The package either stores or provides access to multiple collections of reference gene sets:

  • GO, KEGG, NCBI BioSystems pathways: The starting point of most enrichment calculations. GO sets are accessed though Bioconductor annotation packages while KEGG and other components of the NCBI BioSystems pathway database are stored internally.
  • Internal collection: The original collection of gene sets collected by Jeremy A. Miller while he was a PhD student at UCLA. It contains brain and blood-related gene sets from various published articles.
  • HD Signatures Database (HDSigDB): A collection of gene sets directly or indirectly related to Huntington’s disease (HD). This collection is maintained by Rancho Biosciences under contract from CHDI, Inc. The HDinHD portal contains detailed descriptions of the gene sets. HDinHD requires free registration to access the data.
  • Miller AIBS collection: More gene sets collected by Jeremy A. Miller up to about 2014. Contains brain development-related gene sets, transcription factor targets and others.
  • HD Target DB: HD-related gene sets collected originally by Michael Palazzolo and Jim Wang for CHDI. Contains functional sets compiled from literature as well as textbooks, gene sets from HD perturbation studies, protein-protein interactor sets and others.
  • Neurogenomic sets collected by X. William Yang and members of his lab: Another collection of gene sets curated from published articles that people in Yang lab found useful in their research.
  • Positional gene sets: Each gene set contains genes within a certain window around a given genomic position. These sets are generated dynamically from Bioconductor annotation packages.
  • Molecular Signatures Database: anRichment provides a function that converts the Molecular Signatures Database (MSigDB) in XML file format into an anRichment collection. Users wishing to use MSigDB need to obtain the XML file from Broad Institute.

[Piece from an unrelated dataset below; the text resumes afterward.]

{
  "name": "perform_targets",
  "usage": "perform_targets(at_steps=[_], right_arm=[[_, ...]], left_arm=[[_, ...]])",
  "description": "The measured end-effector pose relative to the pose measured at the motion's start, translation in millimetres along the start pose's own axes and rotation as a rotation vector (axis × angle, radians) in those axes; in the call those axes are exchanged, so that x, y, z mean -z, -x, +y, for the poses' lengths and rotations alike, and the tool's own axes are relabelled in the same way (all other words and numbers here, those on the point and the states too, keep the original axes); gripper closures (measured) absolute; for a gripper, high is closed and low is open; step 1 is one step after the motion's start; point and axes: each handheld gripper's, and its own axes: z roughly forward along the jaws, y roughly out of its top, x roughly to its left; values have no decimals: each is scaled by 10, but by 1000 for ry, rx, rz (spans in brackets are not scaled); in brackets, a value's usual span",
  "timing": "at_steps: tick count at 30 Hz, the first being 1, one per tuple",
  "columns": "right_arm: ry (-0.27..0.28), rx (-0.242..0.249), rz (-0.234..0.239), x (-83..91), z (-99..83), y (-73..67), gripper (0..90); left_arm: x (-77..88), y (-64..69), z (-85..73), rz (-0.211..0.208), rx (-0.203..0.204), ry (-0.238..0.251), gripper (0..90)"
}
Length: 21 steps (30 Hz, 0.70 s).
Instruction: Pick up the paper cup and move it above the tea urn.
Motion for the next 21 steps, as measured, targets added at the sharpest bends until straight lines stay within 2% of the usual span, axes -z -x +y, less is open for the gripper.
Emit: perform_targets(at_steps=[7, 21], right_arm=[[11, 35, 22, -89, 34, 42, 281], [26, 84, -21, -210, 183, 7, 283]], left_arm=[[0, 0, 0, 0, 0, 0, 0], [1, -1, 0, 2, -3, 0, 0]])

But wait, there’s more! Several additional packages provide additional collections that collect WGCNA modules from my own analyses of HD data and brain-related gene sets culled from the literature by our friends at Verge Genomics.

The reader has by now surely noticed that most custom collections in anRichment focus on neuroscience in general and Huntington’s disease in particular. Well, that mirrors the focus of my own work and I suppose it will make anRichment, as it stands now, most useful to the neuroscience community. I surely hope that people in other fields who have their own favorite collection of literature gene sets find anRichment useful and perhaps share their collection or collections with the wider world.